Jakie dowody zebrano w sprawie?

Prokurator Katarzyna Calów-Jaszewska ujawniła, że Mateusz W. aktywnie prowadził rozmowy dotyczące potencjalnego zamachu, koncentrując się na zbieraniu danych o materiałach wybuchowych oraz możliwych źródłach ich zakupu. Co istotne, podejrzany nawiązywał również kontakty z osobami przedstawiającymi się jako przedstawiciele Państwa Islamskiego, co budzi poważne obawy dotyczące inspiracji ideologicznych. Jego celem było zastraszenie grupy osób w miejscu publicznym, potwierdzając zamiar przeprowadzenia aktu terroru.

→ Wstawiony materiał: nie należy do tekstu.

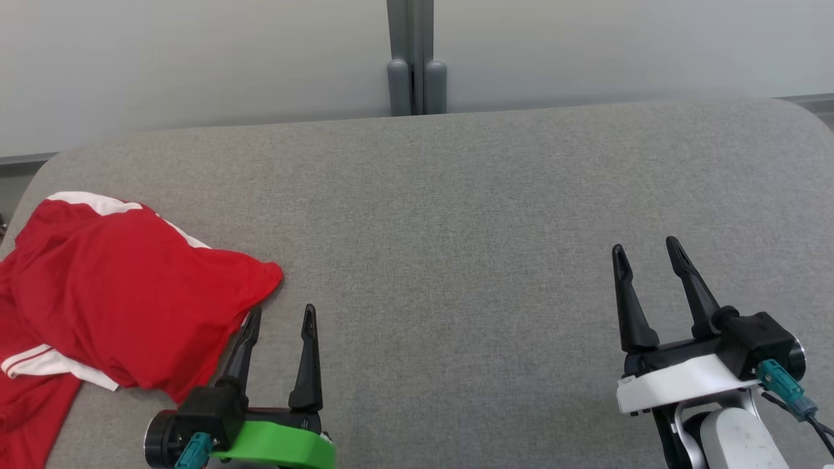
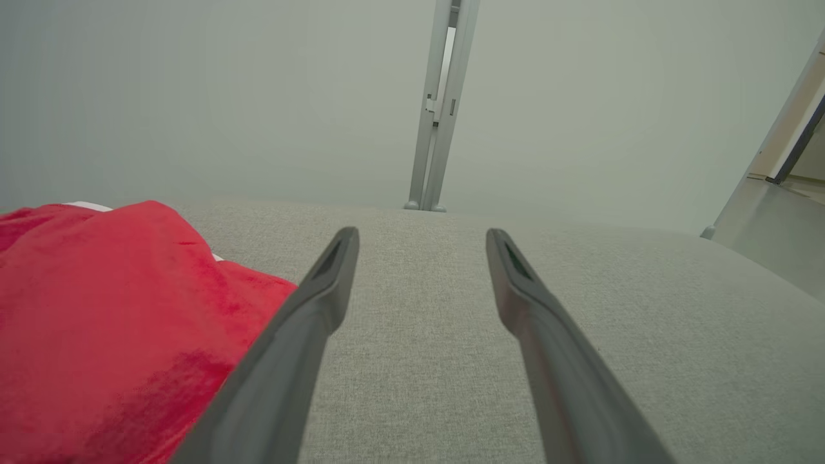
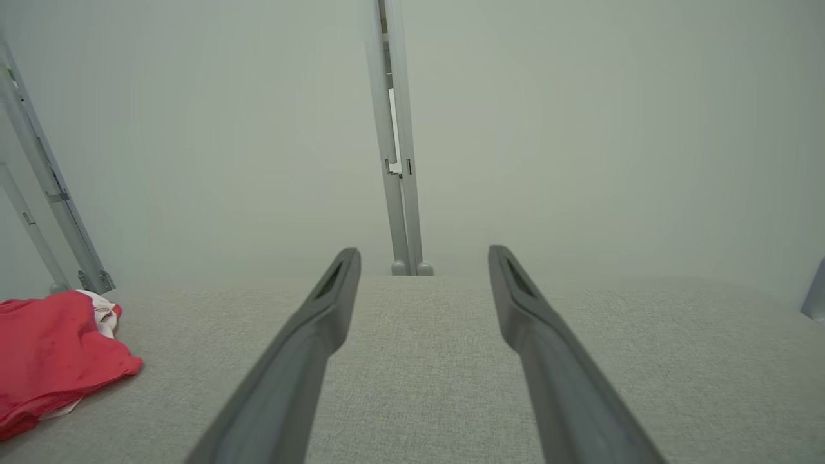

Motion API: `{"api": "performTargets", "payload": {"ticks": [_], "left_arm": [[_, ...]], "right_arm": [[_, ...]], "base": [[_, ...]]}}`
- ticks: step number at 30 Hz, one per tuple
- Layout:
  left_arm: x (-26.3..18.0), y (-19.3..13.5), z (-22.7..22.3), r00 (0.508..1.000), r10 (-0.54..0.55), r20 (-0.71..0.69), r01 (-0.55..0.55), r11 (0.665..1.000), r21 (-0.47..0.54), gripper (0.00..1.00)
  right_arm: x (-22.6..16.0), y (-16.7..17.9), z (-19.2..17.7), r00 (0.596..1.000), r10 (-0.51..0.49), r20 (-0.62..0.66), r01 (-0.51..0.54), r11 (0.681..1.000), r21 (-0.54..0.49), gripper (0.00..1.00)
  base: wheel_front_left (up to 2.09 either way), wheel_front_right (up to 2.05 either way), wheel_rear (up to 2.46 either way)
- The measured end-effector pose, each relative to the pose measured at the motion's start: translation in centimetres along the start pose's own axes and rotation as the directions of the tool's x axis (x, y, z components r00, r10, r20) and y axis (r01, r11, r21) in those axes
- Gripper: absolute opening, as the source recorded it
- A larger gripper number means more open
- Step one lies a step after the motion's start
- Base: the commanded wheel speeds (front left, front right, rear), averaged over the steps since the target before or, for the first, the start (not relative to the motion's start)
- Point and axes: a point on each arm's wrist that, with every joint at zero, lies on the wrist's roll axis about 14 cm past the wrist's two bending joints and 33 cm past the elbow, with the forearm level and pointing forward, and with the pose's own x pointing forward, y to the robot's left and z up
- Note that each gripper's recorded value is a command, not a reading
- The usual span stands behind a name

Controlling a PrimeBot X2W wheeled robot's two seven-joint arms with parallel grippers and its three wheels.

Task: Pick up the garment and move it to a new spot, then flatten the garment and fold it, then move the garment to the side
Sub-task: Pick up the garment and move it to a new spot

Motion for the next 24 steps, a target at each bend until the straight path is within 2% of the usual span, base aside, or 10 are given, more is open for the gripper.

W reakcji na zarzuty, Katolicki Uniwersytet Lubelski niezwłocznie zawiesił 19-latka w prawach studenta. Postępowanie dyscyplinarne w tej sprawie rozpoczęto już 8 grudnia, a jego wynik zadecyduje o dalszym statusie Mateusza W. na uczelni, włącznie z możliwością wydalenia. Służby przeprowadziły również przeszukania w mieszkaniach położonych na terenie województw lubelskiego i łódzkiego, zabezpieczając liczne nośniki danych oraz przedmioty związane z tematyką islamu. Te materiały stanowią kluczowy element postępowania dowodowego.

Co to oznacza dla bezpieczeństwa Polski?

Zabezpieczone przez śledczych nośniki danych oraz przedmioty o charakterze religijnym są obecnie analizowane pod kątem ich związku z planowanymi działaniami terrorystycznymi. Śledztwo w tej niezwykle ważnej sprawie prowadzi szczecińska delegatura Agencji Bezpieczeństwa Wewnętrznego, działając pod ścisłym nadzorem Prokuratury Krajowej. Kompleksowe działania operacyjne i analityczne mają na celu pełne wyjaśnienie okoliczności przygotowań do zamachu oraz identyfikację ewentualnych wspólników lub źródeł inspiracji.

Andrzej Mroczek z Centrum Badań nad Terroryzmem Uniwersytetu Civitas podkreślił, że ta sprawa stanowi dowód na zdolność polskich służb do udaremniania nawet wstępnie planowanych zamachów. Jego zdaniem, jest to jednoznaczne ostrzeżenie dla osób rozważających podobne działania i jednocześnie potwierdzenie, że służby monitorują zagrożenia i skutecznie na nie reagują. Incident ten wzmacnia zaufanie do systemów bezpieczeństwa państwa, które chronią obywateli przed zagrożeniem terrorystycznym.

Artykuł i zdjęcie wygenerowane przez sztuczną inteligencję (AI). Pamiętaj, że sztuczna inteligencja może popełniać błędy! Sprawdź ważne informacje. Jeżeli widzisz błąd, daj nam znać.